И вот мы сидим в забегаловке у метро, как будто перенеслись в девяностые, – вход между ломбардом и аптекой, шатающийся столик на гнутых ножках, меню с пельменями и чебуреками. Я прошу сухого вина, приносят не совсем сухое, зато со льдом. Я отпиваю, точнее, я запиваю мысль «боже-что-я-тут-делаю». Кепка к тени на лице не имеет никакого отношения. Она если только добавляет эффекта, но главное, что кожа у Димы какого-то покойнического, смугло-серого цвета, и под глазами серость берет полный верх. Это человек-тень. У него черные джинсы, истертые до потери цвета, и куртка, какие носили, когда я училась в школе.

Человек-тень смотрит куда-то в сторону, но иногда взглядывает на меня, как на существо из другого мира. Мне неудобно, а он ковыряет картонку под своим пивом зубочисткой. Обычно я всегда найду что рассказать – я же коллекционирую истории, – но тут потерялась.

Наш разговор замирал, путался, спотыкался. Он вдруг предложил перекинуться «в картишки» и даже достал колоду с заломанными углами. Я отказалась, хотя неплохое было бы зрелище, если бы мы начали играть в подкидного.

Своего разговора у нас не было, и я решила послушать чужой.

– Думаешь, тоже тиндер? – Я кивнула на соседнюю пару.

Напротив сидели расплывшийся мужчина лет пятидесяти в светлом пиджаке на водолазку и потерянная женщина помоложе с черными бровями и розовой помадой. Я начала подслушивать, есть такой прием, когда совсем не о чем разговаривать. Это как пойти в кино.

Мужчина говорил с видом эксперта:

– У современной московской проститутки обычно три высших образования. Институт Натальи Нестеровой – его, кстати, закрыли потому, что стало слишком много шлюх, потом институт дизайна – это когда она разочаровалась и стала искать себя, ну и психологический факультет – как финальный аккорд, вишенка на торте.

Пара как раз выпивала под десерт из затуманенного холодом графина.
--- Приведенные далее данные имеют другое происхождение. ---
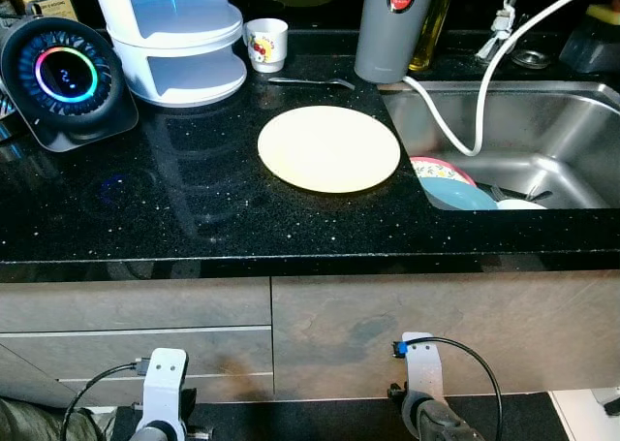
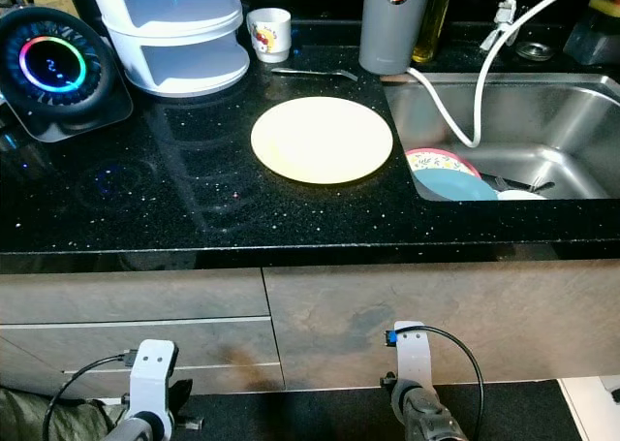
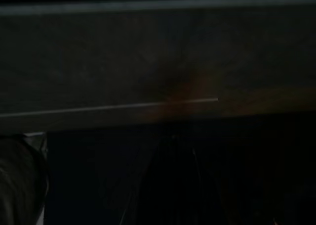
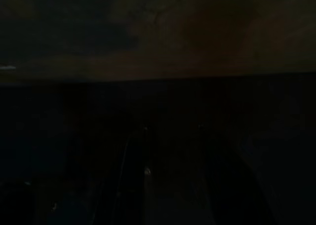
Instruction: Kitchen organization
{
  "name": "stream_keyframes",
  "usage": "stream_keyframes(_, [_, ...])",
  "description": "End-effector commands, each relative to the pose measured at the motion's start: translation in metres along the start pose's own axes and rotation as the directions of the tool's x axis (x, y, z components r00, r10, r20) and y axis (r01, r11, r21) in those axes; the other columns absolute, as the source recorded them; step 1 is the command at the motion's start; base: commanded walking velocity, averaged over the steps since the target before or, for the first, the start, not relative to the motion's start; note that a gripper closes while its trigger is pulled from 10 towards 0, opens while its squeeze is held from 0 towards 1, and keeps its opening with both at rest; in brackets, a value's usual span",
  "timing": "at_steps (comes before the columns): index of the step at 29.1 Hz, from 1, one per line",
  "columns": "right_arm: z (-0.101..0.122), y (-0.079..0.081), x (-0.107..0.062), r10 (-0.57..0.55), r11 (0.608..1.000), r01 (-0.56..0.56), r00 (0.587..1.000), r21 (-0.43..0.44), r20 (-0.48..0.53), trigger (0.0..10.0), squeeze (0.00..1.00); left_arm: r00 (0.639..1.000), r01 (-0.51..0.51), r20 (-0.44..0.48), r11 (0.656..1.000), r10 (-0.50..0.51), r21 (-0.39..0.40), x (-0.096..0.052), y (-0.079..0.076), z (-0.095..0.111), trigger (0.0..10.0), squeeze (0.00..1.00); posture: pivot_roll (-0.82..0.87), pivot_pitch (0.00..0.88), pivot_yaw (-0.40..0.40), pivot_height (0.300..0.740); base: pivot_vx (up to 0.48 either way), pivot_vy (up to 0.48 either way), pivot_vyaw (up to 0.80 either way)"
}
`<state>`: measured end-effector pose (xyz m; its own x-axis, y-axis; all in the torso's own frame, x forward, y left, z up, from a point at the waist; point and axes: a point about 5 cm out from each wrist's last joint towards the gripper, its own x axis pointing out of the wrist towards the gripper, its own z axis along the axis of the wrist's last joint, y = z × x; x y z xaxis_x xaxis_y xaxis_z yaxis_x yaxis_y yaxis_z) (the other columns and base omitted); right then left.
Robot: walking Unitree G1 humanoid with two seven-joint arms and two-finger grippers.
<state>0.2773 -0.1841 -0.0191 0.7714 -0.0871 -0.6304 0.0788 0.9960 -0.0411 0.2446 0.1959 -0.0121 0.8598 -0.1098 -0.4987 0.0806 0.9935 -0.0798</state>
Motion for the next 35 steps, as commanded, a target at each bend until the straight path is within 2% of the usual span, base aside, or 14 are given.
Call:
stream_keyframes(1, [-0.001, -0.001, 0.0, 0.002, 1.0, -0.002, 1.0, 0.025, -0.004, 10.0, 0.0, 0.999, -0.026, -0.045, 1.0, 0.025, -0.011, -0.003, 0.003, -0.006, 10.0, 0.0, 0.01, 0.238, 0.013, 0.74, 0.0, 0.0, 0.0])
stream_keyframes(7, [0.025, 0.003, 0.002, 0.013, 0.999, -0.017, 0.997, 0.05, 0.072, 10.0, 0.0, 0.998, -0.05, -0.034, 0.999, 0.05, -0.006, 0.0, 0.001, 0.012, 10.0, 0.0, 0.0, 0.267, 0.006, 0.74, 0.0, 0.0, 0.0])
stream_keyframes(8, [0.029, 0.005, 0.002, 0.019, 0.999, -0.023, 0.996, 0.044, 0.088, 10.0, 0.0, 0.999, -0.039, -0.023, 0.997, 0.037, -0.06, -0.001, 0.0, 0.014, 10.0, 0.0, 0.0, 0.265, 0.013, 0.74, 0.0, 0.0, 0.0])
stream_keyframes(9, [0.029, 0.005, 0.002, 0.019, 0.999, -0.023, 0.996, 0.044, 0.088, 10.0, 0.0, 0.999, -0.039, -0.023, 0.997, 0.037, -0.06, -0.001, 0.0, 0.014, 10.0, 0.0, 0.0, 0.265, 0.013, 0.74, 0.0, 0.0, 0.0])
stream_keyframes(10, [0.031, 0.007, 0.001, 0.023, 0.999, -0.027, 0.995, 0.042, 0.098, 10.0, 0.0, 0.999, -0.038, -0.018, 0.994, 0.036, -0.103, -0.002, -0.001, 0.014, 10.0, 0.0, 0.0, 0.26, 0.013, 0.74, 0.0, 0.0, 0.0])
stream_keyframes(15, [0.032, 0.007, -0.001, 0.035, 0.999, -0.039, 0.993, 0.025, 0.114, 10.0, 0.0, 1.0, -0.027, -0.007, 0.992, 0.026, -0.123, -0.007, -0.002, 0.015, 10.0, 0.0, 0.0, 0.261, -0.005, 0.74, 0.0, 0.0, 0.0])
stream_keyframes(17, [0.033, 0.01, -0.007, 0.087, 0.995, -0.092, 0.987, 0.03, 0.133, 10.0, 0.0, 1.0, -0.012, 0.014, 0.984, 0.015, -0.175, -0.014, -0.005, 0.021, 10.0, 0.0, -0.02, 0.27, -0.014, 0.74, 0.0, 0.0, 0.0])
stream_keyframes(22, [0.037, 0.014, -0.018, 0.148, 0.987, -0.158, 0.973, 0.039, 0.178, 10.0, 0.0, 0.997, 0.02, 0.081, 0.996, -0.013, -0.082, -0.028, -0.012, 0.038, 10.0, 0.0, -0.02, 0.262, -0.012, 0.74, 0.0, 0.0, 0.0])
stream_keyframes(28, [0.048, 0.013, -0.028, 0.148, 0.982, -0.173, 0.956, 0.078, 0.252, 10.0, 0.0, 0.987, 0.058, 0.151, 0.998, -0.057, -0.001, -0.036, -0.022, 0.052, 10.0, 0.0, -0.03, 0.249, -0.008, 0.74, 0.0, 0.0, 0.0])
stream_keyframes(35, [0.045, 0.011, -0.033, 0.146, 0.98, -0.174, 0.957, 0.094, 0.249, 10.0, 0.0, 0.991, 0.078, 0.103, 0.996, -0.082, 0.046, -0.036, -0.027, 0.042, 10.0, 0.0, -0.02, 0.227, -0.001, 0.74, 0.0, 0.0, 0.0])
Они чокнулись, и Дима обернулся на звук встретившегося стекла.

– Почему вы мне это рассказываете? У меня вообще нет высшего образования. – Его спутница как будто обиделась и опустила на стол измазанную розовым рюмку.

– У нормальных людей, у тебя, у меня, его и нет. – Мужчина в пиджаке снова выпил. – У меня вот неоконченное.

– Получается, я нормальный, – с каким-то почти удовольствием сказал Дима. – Плюс балл на кастинге. А потом мы ушли, и он не оставил чаевые.

* * *

Закурив вторую, я села на скамейку в парке. Листья уже вовсю летели вниз сквозь вечернюю полутьму. Арбузы арбузами, карты картами, но о каком кастинге он все время говорит? Я спросила, и он ответил.

– Есть такая песня, в ней все объяснено, – сделал паузу, – я слова написал.

Да, спросила я зря. Какая песня, какие слова, если он даже фразы собирал с трудом. Но он уже рылся в телефоне, и вдруг тот заиграл – про королей спальных кварталов, палево, мутки:

 
Никто не знает, кому как карта ляжет.
Платим дважды, однажды не заметив лажи.
Даже сажей можно нарисовать счастье.
Жизнь – кастинг, горим и гаснем.
 

Строки из его профиля. Телефон пел, а Дима держал его на ладони, как что-то умилительное, вроде котенка, и улыбался.

Когда песня кончилась, он сказал, что подарил этот «рэпчик» Баете. Он вдруг заговорил складно. Рассказал, как переехал в Москву, бродил под эстакадами, мимо столбов и заборов, гигантский город предлагал ему «деньги», «регистрацию», «шаурму», «кредит». И из этих слов он складывал рифмы. Сначала я ничего не понимала. А потом вдруг поняла – ну да, конечно, это же только его фантазии, он рассказывает много раз отрепетированную историю, в которую, возможно, верит.

Козырек его кепки приподнялся. Свет фонарей, вывесок, окон, фар – весь какой был на вечерней улице – добрался до Диминого лица, до его глаз, в них подпрыгивали дикие выдумки. Тень отступила. Вот он в чужом северном городе, в своих мечтах друг Баеты и повелитель рифм, ходит на свидания… А потом он полетел под откос. Рассказывал, что его квартиру отобрали черные риелторы, что он совсем один, что встречу с Баетой он, может, выдумал, а, может, и нет, что он вернется в Ростов, снимет ночью колеса с «жигулей» тетки… У него сбивалось дыхание.

Очень кстати начался дождь, и я сказала: «Мне пора». Он как-то сразу замолчал и поник, но принял это покорно. Покурили. Я вызвала такси, а он спросил: «Можно я тебя обниму?» Я кивнула. Дима обнял, почти не касаясь. Потом полез в карман и дал еще две сигареты на ночь. Идти к такси надо было, не оглядываясь, как будто ничего не случилось.